THE DATA: Begin

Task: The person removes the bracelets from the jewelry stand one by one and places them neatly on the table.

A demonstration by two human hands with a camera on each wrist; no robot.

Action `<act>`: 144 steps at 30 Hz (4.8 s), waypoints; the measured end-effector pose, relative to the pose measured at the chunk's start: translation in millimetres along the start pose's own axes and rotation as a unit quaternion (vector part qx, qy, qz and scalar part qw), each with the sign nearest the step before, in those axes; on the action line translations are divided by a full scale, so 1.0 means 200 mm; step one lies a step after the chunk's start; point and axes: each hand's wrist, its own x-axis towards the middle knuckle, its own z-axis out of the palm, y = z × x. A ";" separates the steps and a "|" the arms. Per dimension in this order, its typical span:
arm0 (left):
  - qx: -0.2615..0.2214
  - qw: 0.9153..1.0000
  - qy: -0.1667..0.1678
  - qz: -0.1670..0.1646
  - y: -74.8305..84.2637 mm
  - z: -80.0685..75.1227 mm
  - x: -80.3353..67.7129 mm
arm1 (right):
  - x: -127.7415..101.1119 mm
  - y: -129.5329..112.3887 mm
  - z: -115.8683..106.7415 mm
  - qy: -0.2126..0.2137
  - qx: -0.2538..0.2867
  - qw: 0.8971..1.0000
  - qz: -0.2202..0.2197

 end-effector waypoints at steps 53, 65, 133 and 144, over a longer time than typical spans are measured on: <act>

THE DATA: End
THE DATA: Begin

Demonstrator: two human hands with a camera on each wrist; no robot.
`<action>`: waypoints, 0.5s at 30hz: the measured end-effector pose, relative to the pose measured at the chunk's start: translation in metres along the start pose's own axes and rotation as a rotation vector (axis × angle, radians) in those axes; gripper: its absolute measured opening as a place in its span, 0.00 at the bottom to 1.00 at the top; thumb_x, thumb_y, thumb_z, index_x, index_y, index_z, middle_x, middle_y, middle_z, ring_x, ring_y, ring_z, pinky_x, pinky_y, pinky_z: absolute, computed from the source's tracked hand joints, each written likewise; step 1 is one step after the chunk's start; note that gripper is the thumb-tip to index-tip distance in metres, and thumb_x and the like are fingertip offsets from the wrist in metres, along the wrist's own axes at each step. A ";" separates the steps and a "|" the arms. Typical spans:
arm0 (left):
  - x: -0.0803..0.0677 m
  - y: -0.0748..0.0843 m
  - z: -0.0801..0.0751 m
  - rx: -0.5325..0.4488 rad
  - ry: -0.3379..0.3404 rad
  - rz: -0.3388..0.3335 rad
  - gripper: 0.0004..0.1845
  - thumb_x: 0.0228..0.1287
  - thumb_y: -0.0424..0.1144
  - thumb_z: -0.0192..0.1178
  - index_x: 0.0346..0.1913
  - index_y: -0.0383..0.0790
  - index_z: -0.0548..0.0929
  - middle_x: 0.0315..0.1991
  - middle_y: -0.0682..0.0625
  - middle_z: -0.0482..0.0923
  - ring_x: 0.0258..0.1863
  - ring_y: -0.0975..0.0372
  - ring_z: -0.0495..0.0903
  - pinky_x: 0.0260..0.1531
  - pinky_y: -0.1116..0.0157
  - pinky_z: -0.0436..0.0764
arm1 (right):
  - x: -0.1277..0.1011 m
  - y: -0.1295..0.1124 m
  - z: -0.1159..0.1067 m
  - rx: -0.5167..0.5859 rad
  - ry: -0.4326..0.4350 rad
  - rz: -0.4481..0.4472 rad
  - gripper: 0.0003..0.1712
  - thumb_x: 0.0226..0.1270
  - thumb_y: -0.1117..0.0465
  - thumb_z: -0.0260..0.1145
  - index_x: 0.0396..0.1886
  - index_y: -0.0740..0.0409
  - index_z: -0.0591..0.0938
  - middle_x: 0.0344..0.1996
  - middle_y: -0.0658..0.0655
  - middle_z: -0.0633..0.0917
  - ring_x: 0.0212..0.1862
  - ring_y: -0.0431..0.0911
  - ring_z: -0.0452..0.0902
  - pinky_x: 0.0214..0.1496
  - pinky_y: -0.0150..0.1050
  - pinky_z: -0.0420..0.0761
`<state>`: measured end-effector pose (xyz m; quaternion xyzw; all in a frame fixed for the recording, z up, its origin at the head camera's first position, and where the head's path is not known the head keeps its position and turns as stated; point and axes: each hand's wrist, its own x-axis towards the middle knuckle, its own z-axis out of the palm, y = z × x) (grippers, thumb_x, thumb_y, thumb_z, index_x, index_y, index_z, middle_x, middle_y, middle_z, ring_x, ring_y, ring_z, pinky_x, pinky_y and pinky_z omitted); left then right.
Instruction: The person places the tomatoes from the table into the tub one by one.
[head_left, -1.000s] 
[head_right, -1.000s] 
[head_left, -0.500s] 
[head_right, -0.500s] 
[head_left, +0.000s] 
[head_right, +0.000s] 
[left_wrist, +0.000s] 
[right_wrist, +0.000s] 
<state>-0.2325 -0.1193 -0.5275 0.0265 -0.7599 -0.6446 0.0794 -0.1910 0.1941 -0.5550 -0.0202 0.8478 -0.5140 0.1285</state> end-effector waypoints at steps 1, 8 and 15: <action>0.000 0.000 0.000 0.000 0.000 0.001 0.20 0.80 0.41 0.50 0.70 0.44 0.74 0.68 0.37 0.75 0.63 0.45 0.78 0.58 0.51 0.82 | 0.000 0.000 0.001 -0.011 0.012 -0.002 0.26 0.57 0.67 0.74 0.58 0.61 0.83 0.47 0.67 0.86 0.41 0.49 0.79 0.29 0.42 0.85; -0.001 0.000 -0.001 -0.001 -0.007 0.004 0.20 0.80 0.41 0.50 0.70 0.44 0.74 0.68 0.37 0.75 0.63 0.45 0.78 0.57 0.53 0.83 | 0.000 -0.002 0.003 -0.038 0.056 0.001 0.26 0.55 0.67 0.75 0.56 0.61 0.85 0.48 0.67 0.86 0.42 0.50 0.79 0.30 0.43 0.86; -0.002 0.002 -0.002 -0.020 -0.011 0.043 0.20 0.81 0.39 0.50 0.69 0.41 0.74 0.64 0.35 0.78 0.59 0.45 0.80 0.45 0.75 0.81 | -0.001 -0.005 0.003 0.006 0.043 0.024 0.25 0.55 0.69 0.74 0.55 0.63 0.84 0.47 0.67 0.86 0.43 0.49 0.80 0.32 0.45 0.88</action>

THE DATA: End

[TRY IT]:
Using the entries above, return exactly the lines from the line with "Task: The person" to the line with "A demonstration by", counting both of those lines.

[RESPONSE BELOW]:
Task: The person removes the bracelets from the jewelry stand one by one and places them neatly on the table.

A demonstration by two human hands with a camera on each wrist; no robot.

That completes the answer, and no more is expected.